• Exercise:
Beginning with the first line of the data below, extract each line up to and including the one containing "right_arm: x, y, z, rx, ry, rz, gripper". Copy them exactly and add nothing.

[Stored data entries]
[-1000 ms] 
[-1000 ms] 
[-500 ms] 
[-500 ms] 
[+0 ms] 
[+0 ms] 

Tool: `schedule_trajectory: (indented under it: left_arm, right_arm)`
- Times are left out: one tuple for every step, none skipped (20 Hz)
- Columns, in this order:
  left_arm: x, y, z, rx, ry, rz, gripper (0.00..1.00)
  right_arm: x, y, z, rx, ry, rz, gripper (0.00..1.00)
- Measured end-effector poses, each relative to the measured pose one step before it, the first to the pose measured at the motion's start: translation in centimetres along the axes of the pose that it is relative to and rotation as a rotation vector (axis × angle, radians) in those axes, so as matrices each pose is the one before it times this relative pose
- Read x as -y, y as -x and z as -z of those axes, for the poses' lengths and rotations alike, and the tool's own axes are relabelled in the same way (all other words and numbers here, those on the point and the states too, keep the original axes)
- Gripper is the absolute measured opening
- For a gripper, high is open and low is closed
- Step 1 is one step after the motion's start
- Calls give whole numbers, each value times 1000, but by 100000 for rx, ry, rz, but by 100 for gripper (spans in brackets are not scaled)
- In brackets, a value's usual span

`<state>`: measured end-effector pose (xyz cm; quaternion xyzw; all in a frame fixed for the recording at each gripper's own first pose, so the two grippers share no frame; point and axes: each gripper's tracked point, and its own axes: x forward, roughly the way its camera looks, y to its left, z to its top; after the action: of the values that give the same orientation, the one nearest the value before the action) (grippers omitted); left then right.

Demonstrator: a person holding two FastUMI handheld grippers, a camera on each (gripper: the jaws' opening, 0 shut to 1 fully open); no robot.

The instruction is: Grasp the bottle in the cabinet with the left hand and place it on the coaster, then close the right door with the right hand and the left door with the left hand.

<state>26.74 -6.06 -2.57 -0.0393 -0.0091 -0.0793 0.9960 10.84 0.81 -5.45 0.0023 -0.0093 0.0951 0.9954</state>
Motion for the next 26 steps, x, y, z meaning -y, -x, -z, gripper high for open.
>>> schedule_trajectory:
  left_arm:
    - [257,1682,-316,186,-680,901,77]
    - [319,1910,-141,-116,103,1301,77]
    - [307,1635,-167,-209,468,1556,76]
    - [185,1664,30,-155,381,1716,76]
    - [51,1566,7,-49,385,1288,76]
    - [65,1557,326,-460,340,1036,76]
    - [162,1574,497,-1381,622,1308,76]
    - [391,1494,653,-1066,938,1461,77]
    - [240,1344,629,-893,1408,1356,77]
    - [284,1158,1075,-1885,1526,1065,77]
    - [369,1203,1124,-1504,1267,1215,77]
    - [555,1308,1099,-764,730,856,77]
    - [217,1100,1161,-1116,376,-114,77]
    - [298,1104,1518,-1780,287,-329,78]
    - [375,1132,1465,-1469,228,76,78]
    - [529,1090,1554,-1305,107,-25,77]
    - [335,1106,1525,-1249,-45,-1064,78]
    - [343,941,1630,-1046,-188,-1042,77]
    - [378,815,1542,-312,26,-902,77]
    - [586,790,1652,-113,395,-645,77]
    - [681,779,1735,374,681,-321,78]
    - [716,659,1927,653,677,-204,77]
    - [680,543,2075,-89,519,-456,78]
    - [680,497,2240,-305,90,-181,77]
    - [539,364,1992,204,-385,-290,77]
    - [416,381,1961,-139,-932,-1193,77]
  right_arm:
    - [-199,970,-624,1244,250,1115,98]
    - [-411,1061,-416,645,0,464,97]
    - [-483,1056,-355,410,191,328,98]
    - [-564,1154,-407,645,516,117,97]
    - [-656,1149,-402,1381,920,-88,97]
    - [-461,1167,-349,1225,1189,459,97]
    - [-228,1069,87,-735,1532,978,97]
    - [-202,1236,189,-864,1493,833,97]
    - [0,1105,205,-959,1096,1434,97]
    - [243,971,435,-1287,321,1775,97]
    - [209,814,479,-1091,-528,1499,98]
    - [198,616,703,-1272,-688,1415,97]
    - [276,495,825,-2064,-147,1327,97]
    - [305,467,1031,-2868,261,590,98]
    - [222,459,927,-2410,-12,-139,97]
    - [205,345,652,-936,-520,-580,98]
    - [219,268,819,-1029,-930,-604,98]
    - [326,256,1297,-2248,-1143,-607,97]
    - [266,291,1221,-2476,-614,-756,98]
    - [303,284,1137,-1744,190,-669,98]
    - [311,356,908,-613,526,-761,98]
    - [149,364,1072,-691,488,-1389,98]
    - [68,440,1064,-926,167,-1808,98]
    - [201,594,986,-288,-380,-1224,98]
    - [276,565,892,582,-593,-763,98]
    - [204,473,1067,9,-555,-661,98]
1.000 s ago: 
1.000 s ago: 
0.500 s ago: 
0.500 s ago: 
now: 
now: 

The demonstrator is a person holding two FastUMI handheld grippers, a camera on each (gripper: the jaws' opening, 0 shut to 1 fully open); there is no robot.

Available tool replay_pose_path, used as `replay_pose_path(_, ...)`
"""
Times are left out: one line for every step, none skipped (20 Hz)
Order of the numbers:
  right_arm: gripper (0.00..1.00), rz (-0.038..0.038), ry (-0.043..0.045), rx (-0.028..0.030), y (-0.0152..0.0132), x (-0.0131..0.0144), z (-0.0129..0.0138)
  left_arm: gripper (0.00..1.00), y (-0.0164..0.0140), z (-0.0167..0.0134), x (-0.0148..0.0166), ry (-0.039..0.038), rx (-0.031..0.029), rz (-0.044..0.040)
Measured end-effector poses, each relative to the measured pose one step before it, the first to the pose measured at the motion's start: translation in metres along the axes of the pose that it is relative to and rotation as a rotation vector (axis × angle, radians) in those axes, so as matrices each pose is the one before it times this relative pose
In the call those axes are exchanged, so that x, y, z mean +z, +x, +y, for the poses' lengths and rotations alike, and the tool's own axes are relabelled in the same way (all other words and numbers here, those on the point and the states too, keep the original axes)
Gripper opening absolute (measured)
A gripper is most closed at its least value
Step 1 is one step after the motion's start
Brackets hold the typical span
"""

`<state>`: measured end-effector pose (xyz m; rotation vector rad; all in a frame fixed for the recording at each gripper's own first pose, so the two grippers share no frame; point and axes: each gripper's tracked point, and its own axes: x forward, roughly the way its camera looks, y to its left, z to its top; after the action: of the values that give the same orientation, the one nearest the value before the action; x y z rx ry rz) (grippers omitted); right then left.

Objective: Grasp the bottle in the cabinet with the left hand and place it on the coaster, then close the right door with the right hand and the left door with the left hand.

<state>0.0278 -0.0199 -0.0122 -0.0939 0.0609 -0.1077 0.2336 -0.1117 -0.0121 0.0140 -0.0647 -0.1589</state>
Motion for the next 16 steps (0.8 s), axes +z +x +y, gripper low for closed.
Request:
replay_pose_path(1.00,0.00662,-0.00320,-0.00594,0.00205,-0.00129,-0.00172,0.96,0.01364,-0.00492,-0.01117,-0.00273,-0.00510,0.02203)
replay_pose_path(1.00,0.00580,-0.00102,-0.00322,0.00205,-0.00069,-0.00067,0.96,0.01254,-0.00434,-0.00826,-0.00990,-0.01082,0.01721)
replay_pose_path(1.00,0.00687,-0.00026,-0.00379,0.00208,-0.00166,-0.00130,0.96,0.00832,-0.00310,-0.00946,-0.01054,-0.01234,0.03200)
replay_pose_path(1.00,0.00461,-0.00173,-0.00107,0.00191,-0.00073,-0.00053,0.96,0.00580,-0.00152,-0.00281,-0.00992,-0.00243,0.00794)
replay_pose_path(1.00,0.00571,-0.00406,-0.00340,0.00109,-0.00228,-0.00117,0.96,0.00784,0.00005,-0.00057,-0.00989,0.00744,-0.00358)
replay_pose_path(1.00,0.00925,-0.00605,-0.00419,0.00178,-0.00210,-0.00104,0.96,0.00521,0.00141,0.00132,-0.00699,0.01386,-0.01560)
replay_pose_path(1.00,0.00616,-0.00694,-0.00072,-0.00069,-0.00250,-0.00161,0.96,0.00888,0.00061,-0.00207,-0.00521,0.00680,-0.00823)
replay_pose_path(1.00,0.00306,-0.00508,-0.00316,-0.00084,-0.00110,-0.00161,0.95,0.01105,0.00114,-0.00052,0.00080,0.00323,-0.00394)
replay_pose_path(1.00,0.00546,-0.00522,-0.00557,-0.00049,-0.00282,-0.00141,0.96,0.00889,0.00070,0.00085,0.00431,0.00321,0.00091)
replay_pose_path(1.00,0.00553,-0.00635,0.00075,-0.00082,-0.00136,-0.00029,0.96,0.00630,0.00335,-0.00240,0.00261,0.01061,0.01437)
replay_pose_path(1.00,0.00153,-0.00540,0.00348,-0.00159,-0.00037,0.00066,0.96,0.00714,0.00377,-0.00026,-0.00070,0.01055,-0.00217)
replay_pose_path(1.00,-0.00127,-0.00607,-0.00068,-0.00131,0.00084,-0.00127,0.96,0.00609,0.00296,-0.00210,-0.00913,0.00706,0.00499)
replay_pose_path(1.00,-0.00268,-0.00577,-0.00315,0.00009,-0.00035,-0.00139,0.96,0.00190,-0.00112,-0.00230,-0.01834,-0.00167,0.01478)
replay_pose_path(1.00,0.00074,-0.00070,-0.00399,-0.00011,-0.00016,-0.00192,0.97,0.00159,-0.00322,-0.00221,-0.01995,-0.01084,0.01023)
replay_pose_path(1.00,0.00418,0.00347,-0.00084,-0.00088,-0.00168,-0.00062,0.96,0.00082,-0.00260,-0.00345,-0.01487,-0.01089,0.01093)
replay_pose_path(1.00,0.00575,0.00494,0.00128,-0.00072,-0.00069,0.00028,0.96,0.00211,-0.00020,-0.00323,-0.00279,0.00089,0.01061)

• Solution to this problem:
[-1000 ms] 
[-1000 ms] 
[-500 ms] 
[-500 ms] 
[+0 ms] 
[+0 ms] 

Tool: `schedule_trajectory: (indented under it: left_arm, right_arm)`
- Times are left out: one tuple for every step, none skipped (20 Hz)
- Columns, in this order:
  left_arm: x, y, z, rx, ry, rz, gripper (0.00..1.00)
  right_arm: x, y, z, rx, ry, rz, gripper (0.00..1.00)

The answer was given in full.